城内には、戦に参加していた兵士がいたるところで意気消沈していて、重苦しい雰囲気が漂っている。
「やっちー、めんそーれー! ナビーもみーどぅさんやー。がんじゅうしてたか?」
俺たちと同じ年代で、兄である尚忠の半分ほどの歳の若者が、この越来城の按司、尚泰久。通称、越来王子である。
……阿麻和利もそうだけど、俺と同じ年ごろなのに城を治めているからすごいよな。
「私はがんじゅーよ! 泰久にーにーは大変そうだねー。何で、会議にいないかと思っていたけど、苦戦していたとは思わなかったさー」
「……」
黙ってしまった弟を励ますために、尚忠は笑いながら自虐で場を濁した。
「そんなに落ち込まんけー! 泰久は、今帰仁城を落とされたわんよりも、立派に按司としてやっているさー。経験さえ積めば、将来はどこの按司にも負けないとわんは思っているから自信持ちなさい」
「やしが、阿麻和利はどぅーよりも若いのに、立派に勝連城の按司をやっています。最近は、兵士たちにくんちを付けてくれと、戦中に差し入れをする余裕もあるみたいですし。それに、按司の中でもちゅーばーなので、勝てる気がしないです」
「確かに阿麻和利はちゅーばーだ。やしが、あれは特別で、勝連地域の皆で幼い頃から育て上げられたゆえに、あの齢で按司になれたのだ。あの担がれ方は、いつかはボロが出るだろうとわんは思っている。だから、うらやましがることはないさー」
尚泰久は納得していないように見えたが、うなずいた。
そして、後ろで立っていた俺と琉美の存在に気が付いてくれたので、こちらから自己紹介をした。
「シバさんと琉美さんですね。越来城にめんそーれー。挨拶が遅れました。わんねー尚泰久やいびん。泰久とでも呼んでください。ナビーのしんかということは、お2人は戦えるのですね? それなら、ぜひとも越来軍に入ってもらえないですか?」
尚泰久が俺たちを勧誘してきたが、尚忠が割って入り、会議の内容と任務のことを説明をするとあきらめてくれた。
加えて、尚巴志が義本に狙われたのを俺たちが追い払ったと聞くと、膝をついて頭を垂れてきた。
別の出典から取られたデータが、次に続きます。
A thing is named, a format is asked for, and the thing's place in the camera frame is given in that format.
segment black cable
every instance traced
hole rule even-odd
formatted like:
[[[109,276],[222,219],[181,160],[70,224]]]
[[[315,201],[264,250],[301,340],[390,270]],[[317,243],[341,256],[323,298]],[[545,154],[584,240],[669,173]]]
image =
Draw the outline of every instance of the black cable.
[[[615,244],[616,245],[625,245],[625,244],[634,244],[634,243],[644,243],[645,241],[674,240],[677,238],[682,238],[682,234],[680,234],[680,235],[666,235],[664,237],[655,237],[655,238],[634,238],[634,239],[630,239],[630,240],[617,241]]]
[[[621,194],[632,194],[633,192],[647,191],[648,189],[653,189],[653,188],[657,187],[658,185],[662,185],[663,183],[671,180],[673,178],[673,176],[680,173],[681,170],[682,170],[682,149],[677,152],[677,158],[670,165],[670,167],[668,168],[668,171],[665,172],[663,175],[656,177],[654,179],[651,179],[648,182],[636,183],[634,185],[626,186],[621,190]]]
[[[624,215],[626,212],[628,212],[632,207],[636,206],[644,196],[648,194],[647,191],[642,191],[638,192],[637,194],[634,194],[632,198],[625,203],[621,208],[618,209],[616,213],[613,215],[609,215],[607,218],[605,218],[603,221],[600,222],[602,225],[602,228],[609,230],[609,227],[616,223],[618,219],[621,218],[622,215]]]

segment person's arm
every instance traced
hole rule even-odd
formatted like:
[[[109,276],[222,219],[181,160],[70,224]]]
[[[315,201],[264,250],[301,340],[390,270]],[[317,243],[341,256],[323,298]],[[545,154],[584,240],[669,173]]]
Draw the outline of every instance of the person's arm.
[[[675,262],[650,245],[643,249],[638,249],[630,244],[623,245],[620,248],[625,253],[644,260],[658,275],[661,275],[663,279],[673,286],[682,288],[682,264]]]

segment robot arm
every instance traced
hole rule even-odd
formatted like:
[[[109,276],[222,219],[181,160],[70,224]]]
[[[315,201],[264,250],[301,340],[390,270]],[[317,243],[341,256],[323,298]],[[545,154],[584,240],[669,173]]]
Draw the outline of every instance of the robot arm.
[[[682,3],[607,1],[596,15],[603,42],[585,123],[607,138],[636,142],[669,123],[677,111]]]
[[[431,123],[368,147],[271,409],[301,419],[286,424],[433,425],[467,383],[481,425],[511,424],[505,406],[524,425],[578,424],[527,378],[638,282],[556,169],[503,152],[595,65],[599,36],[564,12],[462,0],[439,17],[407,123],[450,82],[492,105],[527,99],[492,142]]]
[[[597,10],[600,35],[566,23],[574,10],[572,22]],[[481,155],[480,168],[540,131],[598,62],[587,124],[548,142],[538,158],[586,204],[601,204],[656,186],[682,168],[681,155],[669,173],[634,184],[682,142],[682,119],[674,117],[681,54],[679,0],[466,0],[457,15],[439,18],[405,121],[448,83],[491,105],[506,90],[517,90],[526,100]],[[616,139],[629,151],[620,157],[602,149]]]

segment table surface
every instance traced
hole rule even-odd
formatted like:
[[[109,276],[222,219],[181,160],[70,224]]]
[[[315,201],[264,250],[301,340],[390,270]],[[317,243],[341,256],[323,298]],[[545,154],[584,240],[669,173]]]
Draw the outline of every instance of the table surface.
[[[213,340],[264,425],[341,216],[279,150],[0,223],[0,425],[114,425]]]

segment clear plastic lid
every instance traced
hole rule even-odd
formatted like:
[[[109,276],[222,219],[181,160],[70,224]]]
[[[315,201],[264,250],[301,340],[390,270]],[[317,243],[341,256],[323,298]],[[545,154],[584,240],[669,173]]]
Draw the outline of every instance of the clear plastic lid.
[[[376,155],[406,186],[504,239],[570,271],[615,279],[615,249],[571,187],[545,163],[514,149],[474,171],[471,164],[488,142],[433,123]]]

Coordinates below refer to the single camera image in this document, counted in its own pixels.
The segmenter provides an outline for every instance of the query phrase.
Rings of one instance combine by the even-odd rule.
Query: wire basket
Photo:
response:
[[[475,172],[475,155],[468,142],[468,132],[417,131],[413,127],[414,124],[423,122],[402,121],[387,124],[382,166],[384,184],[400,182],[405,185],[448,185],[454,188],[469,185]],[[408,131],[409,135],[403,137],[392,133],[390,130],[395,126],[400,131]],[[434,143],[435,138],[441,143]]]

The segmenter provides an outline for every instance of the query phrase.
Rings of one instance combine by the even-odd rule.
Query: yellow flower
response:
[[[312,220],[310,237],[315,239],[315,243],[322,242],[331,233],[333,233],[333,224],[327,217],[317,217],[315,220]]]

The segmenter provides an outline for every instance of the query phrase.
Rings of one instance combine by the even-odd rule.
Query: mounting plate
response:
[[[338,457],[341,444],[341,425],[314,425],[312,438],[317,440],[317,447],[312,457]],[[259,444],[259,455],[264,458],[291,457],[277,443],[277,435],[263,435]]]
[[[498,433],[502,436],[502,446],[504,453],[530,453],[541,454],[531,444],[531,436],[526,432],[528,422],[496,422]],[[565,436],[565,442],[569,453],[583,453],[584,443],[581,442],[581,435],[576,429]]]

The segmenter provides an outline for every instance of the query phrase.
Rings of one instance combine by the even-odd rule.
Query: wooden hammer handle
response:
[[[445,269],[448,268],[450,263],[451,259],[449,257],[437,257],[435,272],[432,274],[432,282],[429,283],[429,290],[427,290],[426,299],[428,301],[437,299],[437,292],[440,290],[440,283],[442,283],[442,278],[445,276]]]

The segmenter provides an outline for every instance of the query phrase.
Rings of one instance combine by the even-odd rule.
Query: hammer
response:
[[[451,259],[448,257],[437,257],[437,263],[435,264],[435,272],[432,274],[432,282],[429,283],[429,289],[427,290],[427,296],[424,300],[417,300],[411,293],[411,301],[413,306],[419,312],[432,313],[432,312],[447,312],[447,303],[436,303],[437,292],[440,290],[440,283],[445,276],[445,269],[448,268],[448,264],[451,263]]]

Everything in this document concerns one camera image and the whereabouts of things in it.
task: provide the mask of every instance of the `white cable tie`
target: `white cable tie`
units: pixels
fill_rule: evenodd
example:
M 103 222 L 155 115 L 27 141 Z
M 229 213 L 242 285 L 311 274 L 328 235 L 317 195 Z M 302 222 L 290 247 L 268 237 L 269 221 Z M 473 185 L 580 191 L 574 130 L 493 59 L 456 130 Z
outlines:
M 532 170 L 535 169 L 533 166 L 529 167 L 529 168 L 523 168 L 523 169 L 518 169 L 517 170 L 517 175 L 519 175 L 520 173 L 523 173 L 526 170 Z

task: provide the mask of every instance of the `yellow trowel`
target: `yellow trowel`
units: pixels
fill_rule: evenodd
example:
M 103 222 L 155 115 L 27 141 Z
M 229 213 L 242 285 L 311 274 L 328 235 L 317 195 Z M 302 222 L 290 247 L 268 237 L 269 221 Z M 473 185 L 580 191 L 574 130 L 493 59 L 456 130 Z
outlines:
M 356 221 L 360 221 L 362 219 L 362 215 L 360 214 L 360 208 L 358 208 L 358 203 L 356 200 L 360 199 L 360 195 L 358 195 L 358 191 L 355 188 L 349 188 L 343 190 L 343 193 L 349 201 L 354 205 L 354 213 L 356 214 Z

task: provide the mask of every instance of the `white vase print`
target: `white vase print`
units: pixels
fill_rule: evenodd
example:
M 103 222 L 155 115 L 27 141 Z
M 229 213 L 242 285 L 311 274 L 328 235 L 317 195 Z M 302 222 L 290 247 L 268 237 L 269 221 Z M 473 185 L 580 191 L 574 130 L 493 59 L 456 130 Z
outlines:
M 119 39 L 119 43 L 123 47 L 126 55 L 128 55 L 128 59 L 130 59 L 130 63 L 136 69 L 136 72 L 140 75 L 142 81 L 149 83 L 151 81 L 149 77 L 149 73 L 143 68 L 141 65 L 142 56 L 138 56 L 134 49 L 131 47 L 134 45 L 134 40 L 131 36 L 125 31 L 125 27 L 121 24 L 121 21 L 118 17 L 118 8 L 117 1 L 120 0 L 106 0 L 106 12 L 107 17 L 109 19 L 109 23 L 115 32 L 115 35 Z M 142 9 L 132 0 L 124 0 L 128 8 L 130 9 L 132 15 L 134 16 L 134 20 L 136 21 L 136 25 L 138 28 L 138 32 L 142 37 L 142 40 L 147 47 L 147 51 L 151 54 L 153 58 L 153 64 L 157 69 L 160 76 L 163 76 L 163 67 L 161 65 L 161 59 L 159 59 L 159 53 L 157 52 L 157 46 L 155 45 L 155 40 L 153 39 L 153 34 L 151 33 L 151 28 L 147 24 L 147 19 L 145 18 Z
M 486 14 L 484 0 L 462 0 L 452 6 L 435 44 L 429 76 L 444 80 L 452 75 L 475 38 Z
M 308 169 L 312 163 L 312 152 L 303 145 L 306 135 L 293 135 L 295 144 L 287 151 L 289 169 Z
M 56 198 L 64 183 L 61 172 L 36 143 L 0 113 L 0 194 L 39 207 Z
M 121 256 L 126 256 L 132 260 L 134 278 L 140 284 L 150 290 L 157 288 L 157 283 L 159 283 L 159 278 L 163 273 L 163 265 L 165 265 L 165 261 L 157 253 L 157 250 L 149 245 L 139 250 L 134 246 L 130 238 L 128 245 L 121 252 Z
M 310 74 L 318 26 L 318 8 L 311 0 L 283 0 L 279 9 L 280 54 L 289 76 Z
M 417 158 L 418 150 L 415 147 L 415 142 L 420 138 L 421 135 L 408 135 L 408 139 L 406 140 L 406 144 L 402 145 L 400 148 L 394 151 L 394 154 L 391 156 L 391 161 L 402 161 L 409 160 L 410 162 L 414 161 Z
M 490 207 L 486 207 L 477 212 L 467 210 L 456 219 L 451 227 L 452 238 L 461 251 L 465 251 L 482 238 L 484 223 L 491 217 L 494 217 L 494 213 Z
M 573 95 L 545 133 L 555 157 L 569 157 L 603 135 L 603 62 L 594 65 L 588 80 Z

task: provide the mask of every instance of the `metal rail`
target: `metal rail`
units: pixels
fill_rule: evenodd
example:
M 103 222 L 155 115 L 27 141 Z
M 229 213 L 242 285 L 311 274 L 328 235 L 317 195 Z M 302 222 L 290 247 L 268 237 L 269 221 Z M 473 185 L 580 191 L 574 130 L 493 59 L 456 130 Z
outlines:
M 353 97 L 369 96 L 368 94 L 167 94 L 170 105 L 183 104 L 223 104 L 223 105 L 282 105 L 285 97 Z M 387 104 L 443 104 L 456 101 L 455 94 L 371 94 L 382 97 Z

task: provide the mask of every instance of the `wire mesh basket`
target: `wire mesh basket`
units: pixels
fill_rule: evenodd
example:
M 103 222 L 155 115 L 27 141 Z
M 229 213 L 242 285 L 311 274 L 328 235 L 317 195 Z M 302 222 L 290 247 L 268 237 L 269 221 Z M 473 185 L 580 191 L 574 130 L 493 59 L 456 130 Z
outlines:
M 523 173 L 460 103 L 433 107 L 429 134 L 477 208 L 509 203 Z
「我らが王……たーりーを助けて下さったとは。にふぇーでーびたん! そんなにちゅーばーなら、なおさら軍に入ってほしいけど、任務ならしょうがないですね」
尚泰久という男は誠実で純粋な人に感じた。どうにか手伝えないか考えたが、やはり、今はどうしても無理だ。
……今は無理だけど、後からなら大丈夫じゃないか?
「それなら、任務が終わって帰るときに加勢するってことにしませんか? だから、その間は何とか持ちこたえてください。忠さん、それならいいですよね?」
「それなら問題ないさー。まあ、わったーが無事に帰ることが条件になるがね」
「にふぇーでーびる! お互いちばりましょう」
話がまとまった後、正殿の一室に一晩止めてもらう事になった。
ナビーと琉美は、まだ回復できていない兵士たちの回復を手伝うために、直ぐに出て行ってしまった。
尚忠はまだ尚泰久と話すことがあると言っていたので、俺は白虎と一緒に城の石垣沿いを散歩している。
そして、丁度戦場だった場所が俯瞰できる場所で足を止めた。
……さっきの戦い、戦略を練ればどうにかなりそうなんだけどな。
倍以上の敵が襲ってきているにもかかわらず、考えなしに真っ向勝負していて、常時、乱戦状態だった気がした。
あれでは体力が持つわけない。
自分たちが戦うならどうするか、脳内シミュレーションをすることにした。
まず、開戦と同時にナビーのヨンナーで前方の動きを鈍らせて、軍全体を窮屈にさせる。
密集になったところを中心に、俺とナビーでティーダボールや火災旋風で大幅に数を減らす。
残りは、白虎に乗った琉美のサポートを受けながら、接近戦で倒していく。
……完璧! って、そんなにうまくはいかないかな?
背後からナビーの声がしたので振り返る。
「シバ、迷子になっていると思ったから迎えに来たさー。って、なんで一人でにやけている? しにはごーさよ」
……俺は妄想してにやけていたのか? 流石にキモいな。